Eden Victoria Lena Robinson (born January 19, 1968 in Kitimat , British Columbia , Canada ) is a Canadian English-language writer who was awarded the Ethel Wilson Fiction Prize in 2001 and 2019 .

Life

Eden Robinson was born in Kitamaat as a member of the Haisla and Heiltsuk First Nations . She studied at the University of Victoria and the University of British Columbia . To finance her studies, she worked as a postman, cleaning lady and receptionist. Her first critically acclaimed book, Traplines (1995), was a collection of four lengthy short stories . The young narrators described catchy stories about their relationships with sociopaths and psychopaths . This collection won the British Winifred Holtby Prize for the best regional work by a Commonwealth writer. One of the four stories, Queen of the North , was added to The Penguin Anthology of Stories by Canadian Women . Another of her short stories, Terminal Avenue , which did not appear in Traplines , was published in the anthology of post-colonial science fiction and fantasy So Long Been Dreaming . Born on the same day as Edgar Allan Poe , she said Stephen King was one of her first literary role models.

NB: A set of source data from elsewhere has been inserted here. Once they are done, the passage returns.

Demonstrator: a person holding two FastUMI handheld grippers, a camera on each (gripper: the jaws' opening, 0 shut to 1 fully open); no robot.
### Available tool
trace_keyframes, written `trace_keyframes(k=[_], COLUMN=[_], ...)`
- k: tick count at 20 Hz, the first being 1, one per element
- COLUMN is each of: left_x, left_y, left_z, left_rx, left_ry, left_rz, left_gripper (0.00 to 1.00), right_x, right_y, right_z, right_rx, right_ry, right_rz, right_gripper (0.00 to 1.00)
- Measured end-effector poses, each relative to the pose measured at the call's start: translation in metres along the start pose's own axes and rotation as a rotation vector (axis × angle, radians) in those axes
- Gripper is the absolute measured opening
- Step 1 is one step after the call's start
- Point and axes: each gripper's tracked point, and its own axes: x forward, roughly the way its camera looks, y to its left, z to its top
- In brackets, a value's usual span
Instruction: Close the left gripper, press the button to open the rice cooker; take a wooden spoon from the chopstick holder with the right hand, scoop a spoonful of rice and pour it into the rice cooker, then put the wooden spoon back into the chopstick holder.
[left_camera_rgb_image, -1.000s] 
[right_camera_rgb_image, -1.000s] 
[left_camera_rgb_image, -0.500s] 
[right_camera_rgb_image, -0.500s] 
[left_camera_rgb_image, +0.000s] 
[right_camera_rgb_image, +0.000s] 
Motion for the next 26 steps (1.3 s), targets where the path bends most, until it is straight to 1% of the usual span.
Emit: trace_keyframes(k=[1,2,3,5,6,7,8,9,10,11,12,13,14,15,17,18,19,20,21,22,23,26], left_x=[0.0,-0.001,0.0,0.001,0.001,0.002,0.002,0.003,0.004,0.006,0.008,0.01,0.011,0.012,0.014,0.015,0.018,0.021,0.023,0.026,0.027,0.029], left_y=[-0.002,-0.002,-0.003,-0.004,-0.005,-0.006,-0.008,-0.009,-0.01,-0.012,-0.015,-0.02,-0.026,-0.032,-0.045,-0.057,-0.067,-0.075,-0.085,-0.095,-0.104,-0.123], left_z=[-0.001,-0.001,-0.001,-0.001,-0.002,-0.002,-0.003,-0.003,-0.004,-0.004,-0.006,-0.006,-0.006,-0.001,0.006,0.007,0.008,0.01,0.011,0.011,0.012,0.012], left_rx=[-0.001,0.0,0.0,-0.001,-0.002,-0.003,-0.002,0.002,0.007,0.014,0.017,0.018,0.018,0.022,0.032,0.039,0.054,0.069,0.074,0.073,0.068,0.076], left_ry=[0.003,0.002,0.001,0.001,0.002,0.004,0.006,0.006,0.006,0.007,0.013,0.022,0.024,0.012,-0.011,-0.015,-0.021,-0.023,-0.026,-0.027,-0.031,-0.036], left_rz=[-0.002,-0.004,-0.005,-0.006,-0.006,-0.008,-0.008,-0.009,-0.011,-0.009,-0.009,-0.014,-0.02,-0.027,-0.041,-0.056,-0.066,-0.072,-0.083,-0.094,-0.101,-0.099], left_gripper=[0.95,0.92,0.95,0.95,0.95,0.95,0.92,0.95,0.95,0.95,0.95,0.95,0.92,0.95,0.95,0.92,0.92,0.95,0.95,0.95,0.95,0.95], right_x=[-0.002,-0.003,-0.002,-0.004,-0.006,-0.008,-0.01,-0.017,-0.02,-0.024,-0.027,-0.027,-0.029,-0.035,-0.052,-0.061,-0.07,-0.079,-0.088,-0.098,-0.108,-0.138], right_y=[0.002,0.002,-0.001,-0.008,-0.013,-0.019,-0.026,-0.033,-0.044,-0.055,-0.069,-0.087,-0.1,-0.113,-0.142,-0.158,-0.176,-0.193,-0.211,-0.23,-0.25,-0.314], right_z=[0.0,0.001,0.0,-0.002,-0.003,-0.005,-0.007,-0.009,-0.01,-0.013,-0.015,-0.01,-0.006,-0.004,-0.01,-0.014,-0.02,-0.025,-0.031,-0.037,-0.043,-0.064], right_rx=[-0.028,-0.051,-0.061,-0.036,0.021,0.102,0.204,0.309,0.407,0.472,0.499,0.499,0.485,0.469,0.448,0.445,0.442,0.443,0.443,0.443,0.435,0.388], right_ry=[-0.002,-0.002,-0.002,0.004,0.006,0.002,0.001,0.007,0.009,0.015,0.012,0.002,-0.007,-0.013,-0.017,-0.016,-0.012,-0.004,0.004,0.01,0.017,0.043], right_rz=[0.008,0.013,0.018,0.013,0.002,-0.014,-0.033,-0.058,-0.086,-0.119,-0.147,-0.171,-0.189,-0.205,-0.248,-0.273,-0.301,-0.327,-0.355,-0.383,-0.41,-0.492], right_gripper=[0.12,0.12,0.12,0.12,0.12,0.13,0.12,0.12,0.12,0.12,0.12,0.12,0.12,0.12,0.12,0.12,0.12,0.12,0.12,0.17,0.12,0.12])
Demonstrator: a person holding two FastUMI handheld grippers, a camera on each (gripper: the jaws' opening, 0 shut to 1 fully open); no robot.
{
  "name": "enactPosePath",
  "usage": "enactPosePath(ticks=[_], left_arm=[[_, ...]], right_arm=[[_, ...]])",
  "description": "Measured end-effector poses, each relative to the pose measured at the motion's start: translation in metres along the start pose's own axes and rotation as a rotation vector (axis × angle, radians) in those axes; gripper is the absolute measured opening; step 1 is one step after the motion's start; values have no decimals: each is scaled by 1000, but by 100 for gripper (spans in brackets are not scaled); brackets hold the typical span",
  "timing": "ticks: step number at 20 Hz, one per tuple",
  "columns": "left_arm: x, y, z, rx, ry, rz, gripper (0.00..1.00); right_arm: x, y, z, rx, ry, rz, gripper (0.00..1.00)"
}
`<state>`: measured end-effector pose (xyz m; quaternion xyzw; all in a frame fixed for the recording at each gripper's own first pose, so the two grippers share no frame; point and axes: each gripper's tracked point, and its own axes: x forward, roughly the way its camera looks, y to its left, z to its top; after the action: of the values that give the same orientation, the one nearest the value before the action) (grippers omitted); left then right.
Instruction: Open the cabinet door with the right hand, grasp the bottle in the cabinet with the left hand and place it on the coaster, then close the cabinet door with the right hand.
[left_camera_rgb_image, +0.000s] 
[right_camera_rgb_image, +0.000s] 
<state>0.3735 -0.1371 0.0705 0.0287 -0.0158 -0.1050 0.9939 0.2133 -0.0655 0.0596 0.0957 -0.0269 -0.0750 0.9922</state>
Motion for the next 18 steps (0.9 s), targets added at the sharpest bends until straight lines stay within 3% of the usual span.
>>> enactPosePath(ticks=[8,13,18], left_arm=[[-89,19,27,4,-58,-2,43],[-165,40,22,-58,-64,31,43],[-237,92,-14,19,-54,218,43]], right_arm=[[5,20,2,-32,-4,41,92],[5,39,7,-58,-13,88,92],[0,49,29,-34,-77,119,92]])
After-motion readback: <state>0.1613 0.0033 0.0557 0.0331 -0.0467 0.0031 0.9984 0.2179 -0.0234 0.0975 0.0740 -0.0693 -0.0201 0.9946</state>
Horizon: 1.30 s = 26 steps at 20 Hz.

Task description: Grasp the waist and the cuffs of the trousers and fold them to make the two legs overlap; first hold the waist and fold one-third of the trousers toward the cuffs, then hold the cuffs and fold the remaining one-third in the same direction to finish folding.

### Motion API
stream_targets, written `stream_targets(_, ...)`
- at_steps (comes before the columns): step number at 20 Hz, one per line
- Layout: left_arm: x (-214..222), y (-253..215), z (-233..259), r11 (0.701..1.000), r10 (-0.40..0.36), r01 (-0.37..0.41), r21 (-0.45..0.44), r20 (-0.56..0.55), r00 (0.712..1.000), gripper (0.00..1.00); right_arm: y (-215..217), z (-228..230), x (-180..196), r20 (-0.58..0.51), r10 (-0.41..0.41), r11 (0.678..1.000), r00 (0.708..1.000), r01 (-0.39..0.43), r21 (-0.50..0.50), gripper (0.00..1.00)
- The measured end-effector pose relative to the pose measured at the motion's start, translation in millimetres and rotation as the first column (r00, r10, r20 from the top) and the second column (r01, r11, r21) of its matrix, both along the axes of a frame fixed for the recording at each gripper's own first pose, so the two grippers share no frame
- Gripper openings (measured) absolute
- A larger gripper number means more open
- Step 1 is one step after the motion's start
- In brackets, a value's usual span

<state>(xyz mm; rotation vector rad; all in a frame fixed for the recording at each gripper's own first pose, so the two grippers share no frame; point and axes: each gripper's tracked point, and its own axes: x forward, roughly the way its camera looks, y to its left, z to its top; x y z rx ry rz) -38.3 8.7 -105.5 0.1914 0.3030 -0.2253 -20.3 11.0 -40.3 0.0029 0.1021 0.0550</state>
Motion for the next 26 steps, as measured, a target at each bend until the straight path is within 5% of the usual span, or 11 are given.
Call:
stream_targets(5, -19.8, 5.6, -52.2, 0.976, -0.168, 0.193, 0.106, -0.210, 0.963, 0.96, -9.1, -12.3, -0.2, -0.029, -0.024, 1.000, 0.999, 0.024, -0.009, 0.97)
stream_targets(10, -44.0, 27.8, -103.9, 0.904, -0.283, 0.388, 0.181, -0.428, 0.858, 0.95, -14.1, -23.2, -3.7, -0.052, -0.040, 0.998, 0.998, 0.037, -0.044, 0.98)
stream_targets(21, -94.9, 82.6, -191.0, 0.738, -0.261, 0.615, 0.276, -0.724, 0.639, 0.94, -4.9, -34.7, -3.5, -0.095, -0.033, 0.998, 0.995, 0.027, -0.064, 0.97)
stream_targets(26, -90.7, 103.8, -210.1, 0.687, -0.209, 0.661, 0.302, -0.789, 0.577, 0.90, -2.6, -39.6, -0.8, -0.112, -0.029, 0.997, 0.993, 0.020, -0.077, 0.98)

Her second book, Monkey Beach (2000), was a novel set in Haisla territory, particularly in the village of Kitamaat. He follows a female teenager's quest for answers and understanding why her younger brother disappeared at sea. In the retrospective , the novel tells a story about growing up in the Haisla reserve . The book is both a criminal case and a spiritual journey that combines comparative realism with Haisla mysticism. Monkey Beach was shortlisted for the Scotiabank Giller Prize and the Governor General's Award for Fiction . After all, it won the BC Book Prizes belonging Ethel Wilson Fiction Prize .

Robinson returned to the characters and urban setting of her story Contact Sports from Traplines in her third book, Blood Sports (2006), also a novel .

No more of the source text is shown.